The Church keeps in mind the words of the Apostle about his kinsmen: "theirs is the sonship and the glory and the covenants and the law and the worship and the promises; theirs are the fathers and from them is the Christ according to the flesh" (Rom 9:4-5), the Son of the Virgin Mary. She also recalls that the Apostles, the Church's main-stay and pillars, as well as most of the early disciples who proclaimed Christ's Gospel to the world, sprang from the Jewish people.

 

As the Holy Scripture testifies, Jerusalem did not recognize the time of her visitation,(9) nor did the Jews in large number, accept the Gospel; indeed not only a few opposed its spreading.(10) Nevertheless, God holds the Jews most dear for the sake of their Fathers; He does not repent of the gifts He makes or of the calls He issues - such is the witness of the Apostle.(11) In company with the Prophets and the same Apostle, the Church awaits that day, known to God alone, on which all nations will address the Lord in a single voice and "serve Him shoulder to shoulder" (Soph. 3:9).(12)

 

Since the spiritual patrimony common to Christians and Jews is thus so great, this sacred synod wants to foster and recommend that mutual understanding and respect which is the fruit, above all, of biblical and theological studies as well as of fraternal dialogues.

 

Of course, Jewish authorities and those who followed their lead pressed for the death of Christ.(13) Nevertheless, what happened in the Passion of Jesus Christ cannot be charged against all the Jews, without distinction, alive then or now.

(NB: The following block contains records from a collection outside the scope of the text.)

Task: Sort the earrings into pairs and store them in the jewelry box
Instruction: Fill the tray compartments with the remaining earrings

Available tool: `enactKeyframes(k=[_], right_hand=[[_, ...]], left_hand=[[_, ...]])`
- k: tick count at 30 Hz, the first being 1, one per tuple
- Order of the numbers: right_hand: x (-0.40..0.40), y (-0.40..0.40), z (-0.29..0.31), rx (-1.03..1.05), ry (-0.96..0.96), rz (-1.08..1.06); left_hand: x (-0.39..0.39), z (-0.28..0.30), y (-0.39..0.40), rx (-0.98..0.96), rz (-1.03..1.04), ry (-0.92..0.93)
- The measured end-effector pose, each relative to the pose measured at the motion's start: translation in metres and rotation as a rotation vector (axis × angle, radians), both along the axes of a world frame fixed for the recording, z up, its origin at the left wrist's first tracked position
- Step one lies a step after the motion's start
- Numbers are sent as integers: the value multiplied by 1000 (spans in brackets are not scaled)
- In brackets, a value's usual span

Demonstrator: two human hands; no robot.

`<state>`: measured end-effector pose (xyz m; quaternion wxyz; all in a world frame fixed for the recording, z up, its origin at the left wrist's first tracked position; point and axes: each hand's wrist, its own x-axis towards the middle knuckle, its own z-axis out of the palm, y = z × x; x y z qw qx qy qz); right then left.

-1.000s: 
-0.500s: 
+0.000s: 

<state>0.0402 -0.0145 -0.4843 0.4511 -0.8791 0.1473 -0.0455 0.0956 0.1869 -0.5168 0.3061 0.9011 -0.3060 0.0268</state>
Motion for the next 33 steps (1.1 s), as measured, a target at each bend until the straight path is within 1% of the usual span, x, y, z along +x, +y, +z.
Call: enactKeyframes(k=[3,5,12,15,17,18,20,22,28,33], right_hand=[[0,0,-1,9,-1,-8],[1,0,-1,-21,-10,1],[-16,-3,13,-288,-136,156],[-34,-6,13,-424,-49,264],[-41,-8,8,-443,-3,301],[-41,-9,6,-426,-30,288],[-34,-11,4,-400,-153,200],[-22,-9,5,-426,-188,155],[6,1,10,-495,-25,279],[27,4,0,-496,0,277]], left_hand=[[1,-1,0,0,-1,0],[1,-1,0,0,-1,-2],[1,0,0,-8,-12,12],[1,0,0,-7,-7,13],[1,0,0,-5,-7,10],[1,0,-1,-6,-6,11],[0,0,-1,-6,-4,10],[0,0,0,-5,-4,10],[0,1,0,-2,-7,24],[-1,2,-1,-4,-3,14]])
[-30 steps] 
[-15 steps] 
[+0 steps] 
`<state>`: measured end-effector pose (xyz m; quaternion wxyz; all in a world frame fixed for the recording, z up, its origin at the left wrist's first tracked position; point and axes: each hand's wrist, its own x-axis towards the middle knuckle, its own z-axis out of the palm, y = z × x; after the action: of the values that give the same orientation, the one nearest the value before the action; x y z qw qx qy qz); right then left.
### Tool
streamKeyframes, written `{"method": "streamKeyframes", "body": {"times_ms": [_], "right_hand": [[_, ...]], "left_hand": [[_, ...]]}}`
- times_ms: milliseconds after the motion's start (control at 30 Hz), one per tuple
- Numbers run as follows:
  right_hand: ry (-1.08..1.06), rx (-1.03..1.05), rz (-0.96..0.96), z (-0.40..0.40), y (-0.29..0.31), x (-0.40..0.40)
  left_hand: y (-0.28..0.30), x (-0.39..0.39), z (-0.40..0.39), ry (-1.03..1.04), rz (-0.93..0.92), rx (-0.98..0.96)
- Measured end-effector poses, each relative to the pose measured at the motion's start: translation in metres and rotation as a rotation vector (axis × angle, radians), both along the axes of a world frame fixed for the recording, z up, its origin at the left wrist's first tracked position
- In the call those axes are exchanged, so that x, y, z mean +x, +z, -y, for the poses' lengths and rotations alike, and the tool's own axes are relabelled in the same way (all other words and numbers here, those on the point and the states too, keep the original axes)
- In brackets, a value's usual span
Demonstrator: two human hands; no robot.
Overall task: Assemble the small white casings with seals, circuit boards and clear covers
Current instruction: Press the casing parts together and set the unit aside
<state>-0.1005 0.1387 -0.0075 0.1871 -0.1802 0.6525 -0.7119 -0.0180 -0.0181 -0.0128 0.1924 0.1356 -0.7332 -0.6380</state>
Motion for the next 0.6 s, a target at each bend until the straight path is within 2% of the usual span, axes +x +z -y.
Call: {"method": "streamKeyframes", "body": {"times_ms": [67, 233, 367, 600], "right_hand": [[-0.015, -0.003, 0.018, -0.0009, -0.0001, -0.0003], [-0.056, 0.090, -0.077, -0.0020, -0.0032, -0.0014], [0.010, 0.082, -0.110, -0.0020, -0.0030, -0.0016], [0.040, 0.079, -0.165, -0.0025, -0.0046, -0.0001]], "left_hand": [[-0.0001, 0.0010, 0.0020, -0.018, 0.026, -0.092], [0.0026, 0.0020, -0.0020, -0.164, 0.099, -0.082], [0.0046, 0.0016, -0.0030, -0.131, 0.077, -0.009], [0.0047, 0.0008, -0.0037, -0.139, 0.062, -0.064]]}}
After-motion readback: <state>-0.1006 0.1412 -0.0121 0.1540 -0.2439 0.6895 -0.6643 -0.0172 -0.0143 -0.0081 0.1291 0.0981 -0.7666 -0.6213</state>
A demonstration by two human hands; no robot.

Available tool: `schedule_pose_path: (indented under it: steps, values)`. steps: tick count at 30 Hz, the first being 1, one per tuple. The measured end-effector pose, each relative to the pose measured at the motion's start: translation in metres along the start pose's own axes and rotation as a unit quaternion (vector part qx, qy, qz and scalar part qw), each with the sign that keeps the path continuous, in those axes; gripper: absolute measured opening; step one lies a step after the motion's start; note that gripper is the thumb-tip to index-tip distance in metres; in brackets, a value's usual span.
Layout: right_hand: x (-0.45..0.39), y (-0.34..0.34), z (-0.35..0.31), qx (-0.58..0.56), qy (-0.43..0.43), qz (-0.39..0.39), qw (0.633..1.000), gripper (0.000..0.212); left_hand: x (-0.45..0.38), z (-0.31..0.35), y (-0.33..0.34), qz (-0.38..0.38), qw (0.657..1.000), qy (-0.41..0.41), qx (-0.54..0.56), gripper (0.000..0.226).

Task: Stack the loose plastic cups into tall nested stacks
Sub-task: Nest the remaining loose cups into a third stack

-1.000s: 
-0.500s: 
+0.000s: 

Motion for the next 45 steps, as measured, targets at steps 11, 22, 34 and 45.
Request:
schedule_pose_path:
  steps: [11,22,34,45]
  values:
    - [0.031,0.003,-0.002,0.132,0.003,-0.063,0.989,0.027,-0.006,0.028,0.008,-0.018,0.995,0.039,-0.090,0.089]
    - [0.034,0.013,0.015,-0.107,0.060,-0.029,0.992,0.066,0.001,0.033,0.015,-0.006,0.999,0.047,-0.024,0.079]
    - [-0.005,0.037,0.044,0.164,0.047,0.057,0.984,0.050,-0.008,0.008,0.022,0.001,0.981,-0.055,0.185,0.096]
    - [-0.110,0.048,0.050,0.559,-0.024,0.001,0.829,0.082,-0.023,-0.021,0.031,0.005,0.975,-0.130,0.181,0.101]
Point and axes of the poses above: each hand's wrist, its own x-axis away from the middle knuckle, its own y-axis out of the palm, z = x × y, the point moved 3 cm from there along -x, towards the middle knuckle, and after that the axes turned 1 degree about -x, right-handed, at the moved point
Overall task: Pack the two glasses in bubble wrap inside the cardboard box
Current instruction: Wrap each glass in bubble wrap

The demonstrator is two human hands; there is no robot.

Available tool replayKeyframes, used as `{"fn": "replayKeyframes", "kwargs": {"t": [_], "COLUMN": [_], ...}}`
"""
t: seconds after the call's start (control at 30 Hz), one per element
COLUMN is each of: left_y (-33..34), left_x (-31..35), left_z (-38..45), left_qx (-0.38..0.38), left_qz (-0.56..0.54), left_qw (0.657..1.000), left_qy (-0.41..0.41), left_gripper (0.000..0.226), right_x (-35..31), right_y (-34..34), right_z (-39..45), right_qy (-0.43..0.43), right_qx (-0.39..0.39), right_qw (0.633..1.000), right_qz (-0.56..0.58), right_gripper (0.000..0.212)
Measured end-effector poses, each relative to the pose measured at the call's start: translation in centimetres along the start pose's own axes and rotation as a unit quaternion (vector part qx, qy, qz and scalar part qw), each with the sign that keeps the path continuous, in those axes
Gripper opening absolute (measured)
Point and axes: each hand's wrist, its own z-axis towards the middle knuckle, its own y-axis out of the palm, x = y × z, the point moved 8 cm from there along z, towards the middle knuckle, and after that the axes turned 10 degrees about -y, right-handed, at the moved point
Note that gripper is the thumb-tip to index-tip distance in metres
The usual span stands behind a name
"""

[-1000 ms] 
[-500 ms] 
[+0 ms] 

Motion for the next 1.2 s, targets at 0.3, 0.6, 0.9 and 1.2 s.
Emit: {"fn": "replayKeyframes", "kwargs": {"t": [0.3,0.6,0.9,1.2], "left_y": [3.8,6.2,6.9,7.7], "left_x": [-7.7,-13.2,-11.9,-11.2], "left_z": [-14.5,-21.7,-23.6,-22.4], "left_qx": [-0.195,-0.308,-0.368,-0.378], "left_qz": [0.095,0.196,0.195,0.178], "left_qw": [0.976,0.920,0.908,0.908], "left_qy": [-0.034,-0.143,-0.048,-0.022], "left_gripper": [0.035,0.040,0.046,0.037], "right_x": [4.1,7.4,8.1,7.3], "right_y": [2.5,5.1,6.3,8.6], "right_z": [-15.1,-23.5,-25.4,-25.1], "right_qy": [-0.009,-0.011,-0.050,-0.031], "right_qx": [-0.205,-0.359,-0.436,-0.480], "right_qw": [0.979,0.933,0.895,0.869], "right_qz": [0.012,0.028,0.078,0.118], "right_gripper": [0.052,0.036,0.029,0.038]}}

Although the Church is the new people of God, the Jews should not be presented as rejected or accursed by God, as if this followed from the Holy Scriptures. Everyone should mind  in catechetical work or in the preaching of the word of God not to teach anything that does not conform to the truth of the Gospel and the spirit of Christ.

 

Furthermore, the Church's rejection of every persecution against any man is mindful of the patrimony she shares with the Jews and moved not by political reasons but by the Gospel's spiritual love, decries hatred, persecutions, displays of anti-Semitism, directed against Jews at any time and by anyone.

 

Besides, as the Church has always held and holds now, Christ underwent His Passion and death freely, because of the sins of men and out of infinite love, in order that all may reach salvation. It is, therefore, the obligation of the Church's preaching to proclaim the cross of Christ as the sign of God's all-embracing love and as the fountain from which every grace flows.

 

 


 

(6) Cf. Gal 3: 7

(7) Cf. Rom I 0: 17-24

(8) Cf. Eph 2: 14-16

(9) Cf. Lk 19: 44

(10) Cf. Rom 11 : 28

(11) Cf. Rom 11: 28-29; Conc. Vatican II,  Dogm. Const. Lumen Gentium, AAS 57 (1965), p. 20.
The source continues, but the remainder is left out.